So…I’m on day 2 of being extremely ill. I’ve had the stomach flu every few years over the course of my life but it’s never lasted more than 24 hours. When I woke up this morning still feeling as sick as day 1, I was not happy. I feel weak and can barely stand up without seeing stars. What is going on? I’m drinking lots of water, sleeping and trying to just will myself better. I am just praying that by the time I wake up tomorrow, I’ll be better.
I have a lot going on at work this week and it’s really screwing up my jam to miss. I cannot focus on things that require real thinking right now so work is pretty much abandoned even though I can do it from my computer.
That being said, a few things put my mind in perspective this morning as I was browsing the Internet.

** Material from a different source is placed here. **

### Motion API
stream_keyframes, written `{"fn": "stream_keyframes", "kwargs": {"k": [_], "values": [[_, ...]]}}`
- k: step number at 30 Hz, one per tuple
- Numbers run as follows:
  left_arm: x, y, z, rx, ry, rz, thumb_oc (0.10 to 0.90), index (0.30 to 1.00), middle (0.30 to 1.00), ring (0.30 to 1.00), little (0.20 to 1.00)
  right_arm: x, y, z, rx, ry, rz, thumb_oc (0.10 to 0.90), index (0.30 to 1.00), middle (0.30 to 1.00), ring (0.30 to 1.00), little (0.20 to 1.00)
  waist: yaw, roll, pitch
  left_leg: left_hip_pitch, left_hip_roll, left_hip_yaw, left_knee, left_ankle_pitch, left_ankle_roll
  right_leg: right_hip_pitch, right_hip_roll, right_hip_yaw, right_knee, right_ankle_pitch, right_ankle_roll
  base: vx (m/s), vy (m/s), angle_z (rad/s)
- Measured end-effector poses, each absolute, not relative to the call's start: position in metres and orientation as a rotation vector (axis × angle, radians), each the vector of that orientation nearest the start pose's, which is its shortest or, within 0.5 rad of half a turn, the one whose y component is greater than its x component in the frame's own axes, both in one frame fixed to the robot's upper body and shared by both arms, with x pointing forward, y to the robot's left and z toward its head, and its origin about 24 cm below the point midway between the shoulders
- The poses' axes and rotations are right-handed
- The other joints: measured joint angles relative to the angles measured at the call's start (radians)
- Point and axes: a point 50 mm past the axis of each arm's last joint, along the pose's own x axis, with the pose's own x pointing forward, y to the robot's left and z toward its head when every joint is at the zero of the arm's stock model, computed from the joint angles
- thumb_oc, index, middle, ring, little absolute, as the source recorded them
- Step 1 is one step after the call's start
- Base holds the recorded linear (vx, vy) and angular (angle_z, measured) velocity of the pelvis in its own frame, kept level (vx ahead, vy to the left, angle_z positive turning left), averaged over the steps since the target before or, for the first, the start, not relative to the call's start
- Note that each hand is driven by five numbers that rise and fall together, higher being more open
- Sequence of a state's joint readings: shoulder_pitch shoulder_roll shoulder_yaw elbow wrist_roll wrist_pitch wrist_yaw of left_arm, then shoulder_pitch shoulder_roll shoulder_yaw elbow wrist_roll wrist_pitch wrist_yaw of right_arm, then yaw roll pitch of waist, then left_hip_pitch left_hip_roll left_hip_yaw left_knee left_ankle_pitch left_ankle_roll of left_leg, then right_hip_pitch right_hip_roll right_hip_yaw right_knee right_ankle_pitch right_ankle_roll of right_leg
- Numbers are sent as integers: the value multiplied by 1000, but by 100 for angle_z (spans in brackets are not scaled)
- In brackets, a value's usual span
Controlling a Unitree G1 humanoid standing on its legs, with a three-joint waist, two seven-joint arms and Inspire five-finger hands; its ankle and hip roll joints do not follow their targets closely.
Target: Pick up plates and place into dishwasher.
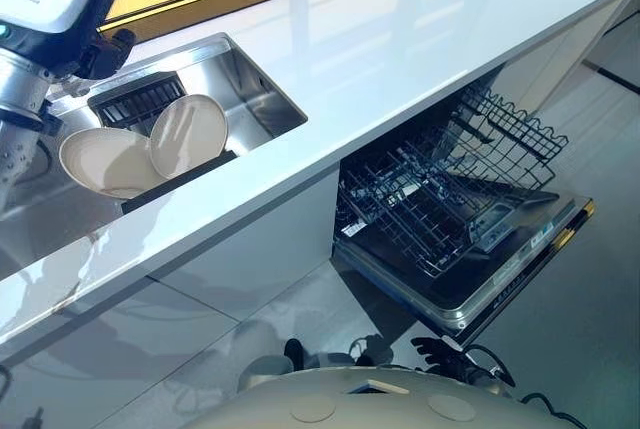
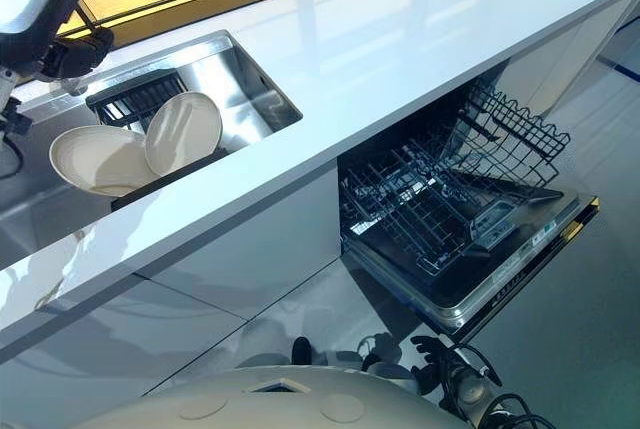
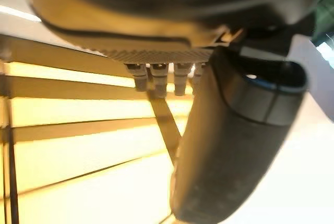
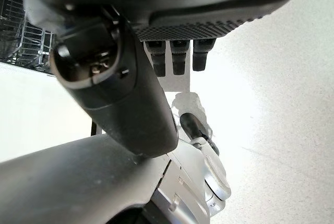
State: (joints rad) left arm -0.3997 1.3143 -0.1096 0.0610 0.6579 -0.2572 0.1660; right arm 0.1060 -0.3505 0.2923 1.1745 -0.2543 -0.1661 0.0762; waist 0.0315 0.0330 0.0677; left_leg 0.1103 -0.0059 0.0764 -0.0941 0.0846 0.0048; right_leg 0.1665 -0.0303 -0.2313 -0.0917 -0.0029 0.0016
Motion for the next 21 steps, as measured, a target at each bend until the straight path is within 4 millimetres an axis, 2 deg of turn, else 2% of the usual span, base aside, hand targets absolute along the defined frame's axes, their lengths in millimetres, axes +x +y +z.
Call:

It seems like everyday, I come across something so tragic that throws reality in my face. The first was this piece, “A Life Told Through Twitter,” which surfaced on Jezebel. There isn’t much I can say about it except, watch it and then be glad you are alive:
The second was the story of a runner — a mother of 3 little kids — who was hit and killed by a drunk driver on Monday morning when she was out for a run. Doesn’t that just give you chills? How many early mornings have you been out running — not even imagining that this could happen to you? Years ago, in college, the daughter of one of my professors was a local elementary school teacher and was hit by a drunk driver as she drove to work in the morning — on Monday. I’ve never forgotten that.
You never think of drunk drivers on Monday mornings, do you? This woman — Meg Menzies — happened to be training for the Boston Marathon and was an active member of her local Road Runners, in Richmond, VA.
So while I’m pretty sad about not running marathons in the foreseeable future, feel guilty about missing work due to my sickness and wondering how exactly I’m going to come up with enough money to buy a home, have kids and maybe travel again someday, I think it’s time to just be here now, thank God for this breath and realize that for me, life has been and continues to be beautiful.
That last paragraph sounds cliche to me. I hate cliche — and maybe my brain just can’t work correctly right now — but sometimes cliche is the only you can use because it’s true so many times over.